::: Given data :::

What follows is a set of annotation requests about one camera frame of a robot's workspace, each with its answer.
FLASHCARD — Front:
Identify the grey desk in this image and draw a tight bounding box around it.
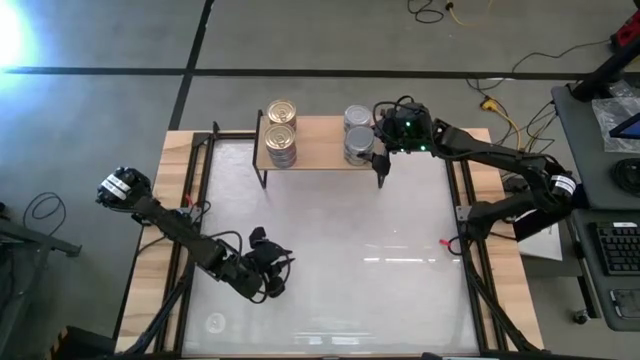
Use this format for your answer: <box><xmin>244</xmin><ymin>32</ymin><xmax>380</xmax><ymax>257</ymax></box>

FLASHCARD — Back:
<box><xmin>551</xmin><ymin>82</ymin><xmax>640</xmax><ymax>211</ymax></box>

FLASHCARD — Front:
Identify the clear plastic bag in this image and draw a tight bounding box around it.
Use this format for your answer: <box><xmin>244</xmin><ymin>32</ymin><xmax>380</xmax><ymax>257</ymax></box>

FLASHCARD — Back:
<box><xmin>591</xmin><ymin>94</ymin><xmax>640</xmax><ymax>154</ymax></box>

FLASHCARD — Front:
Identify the black left camera cable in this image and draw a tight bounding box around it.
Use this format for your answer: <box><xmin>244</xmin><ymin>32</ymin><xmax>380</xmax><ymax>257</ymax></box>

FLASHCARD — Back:
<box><xmin>207</xmin><ymin>229</ymin><xmax>245</xmax><ymax>261</ymax></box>

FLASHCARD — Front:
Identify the black coiled cable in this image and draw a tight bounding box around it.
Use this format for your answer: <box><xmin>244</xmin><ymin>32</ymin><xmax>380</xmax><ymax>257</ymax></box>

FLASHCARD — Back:
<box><xmin>610</xmin><ymin>157</ymin><xmax>640</xmax><ymax>197</ymax></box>

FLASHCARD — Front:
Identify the black stand pole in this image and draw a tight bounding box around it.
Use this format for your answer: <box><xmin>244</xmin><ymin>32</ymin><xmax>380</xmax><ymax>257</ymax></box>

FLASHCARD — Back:
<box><xmin>569</xmin><ymin>37</ymin><xmax>640</xmax><ymax>104</ymax></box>

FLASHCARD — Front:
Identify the black metal table frame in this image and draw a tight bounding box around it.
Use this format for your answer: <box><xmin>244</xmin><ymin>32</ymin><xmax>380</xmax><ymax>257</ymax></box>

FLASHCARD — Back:
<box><xmin>124</xmin><ymin>119</ymin><xmax>541</xmax><ymax>360</ymax></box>

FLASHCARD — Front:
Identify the black camera cable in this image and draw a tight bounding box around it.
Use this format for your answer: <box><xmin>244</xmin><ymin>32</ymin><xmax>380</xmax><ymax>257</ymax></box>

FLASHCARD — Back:
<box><xmin>372</xmin><ymin>94</ymin><xmax>416</xmax><ymax>146</ymax></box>
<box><xmin>207</xmin><ymin>229</ymin><xmax>245</xmax><ymax>261</ymax></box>

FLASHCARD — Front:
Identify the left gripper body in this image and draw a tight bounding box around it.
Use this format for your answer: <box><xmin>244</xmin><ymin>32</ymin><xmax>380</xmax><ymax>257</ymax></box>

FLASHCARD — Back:
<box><xmin>242</xmin><ymin>227</ymin><xmax>294</xmax><ymax>300</ymax></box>

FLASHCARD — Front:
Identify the black desk support bar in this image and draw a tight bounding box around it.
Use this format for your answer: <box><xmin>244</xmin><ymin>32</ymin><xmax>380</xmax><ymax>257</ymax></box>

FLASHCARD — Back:
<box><xmin>512</xmin><ymin>207</ymin><xmax>574</xmax><ymax>244</ymax></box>

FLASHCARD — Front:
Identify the grey keyboard tray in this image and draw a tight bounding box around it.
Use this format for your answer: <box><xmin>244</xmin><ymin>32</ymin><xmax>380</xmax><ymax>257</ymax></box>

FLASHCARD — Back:
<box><xmin>569</xmin><ymin>208</ymin><xmax>640</xmax><ymax>332</ymax></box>

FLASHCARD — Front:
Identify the grey metal stand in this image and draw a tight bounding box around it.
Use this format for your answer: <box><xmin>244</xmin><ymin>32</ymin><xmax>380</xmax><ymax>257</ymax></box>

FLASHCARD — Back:
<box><xmin>0</xmin><ymin>202</ymin><xmax>84</xmax><ymax>360</ymax></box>

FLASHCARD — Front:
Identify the black box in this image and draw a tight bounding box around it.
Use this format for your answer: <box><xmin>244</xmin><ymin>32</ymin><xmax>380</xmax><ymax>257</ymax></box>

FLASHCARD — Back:
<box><xmin>52</xmin><ymin>325</ymin><xmax>116</xmax><ymax>360</ymax></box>

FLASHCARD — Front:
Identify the white paper sheet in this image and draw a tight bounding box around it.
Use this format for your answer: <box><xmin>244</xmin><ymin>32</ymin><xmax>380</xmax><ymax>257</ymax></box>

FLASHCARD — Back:
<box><xmin>517</xmin><ymin>219</ymin><xmax>565</xmax><ymax>262</ymax></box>

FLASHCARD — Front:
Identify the yellow floor cable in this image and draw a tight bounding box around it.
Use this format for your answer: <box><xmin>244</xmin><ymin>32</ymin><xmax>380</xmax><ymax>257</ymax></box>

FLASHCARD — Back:
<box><xmin>447</xmin><ymin>2</ymin><xmax>496</xmax><ymax>29</ymax></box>
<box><xmin>479</xmin><ymin>97</ymin><xmax>531</xmax><ymax>179</ymax></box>

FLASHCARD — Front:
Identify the wooden shelf black metal frame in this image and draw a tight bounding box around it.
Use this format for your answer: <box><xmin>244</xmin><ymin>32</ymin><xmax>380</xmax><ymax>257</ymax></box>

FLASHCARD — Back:
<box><xmin>253</xmin><ymin>108</ymin><xmax>392</xmax><ymax>190</ymax></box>

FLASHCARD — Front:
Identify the black right camera cable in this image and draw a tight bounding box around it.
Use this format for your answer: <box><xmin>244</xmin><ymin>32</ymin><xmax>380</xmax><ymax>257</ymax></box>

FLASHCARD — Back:
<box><xmin>372</xmin><ymin>94</ymin><xmax>416</xmax><ymax>146</ymax></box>

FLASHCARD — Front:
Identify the black keyboard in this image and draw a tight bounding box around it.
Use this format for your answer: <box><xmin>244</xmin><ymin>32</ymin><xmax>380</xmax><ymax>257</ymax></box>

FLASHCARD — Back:
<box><xmin>588</xmin><ymin>221</ymin><xmax>640</xmax><ymax>277</ymax></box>

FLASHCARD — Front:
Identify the blue screen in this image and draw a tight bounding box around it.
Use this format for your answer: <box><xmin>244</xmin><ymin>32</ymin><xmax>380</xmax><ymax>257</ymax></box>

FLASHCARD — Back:
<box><xmin>608</xmin><ymin>112</ymin><xmax>640</xmax><ymax>140</ymax></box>

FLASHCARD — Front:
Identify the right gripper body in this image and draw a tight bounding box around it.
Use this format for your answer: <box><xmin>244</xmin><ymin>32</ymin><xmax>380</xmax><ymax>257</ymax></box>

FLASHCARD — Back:
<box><xmin>374</xmin><ymin>102</ymin><xmax>435</xmax><ymax>155</ymax></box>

:::

Every line of the material that holds "metal" should be copied out as the answer.

Identify the black metal table frame in this image and draw a tight bounding box around it.
Identify the grey metal stand in this image and draw a tight bounding box around it.
Identify the wooden shelf black metal frame in this image and draw a tight bounding box around it.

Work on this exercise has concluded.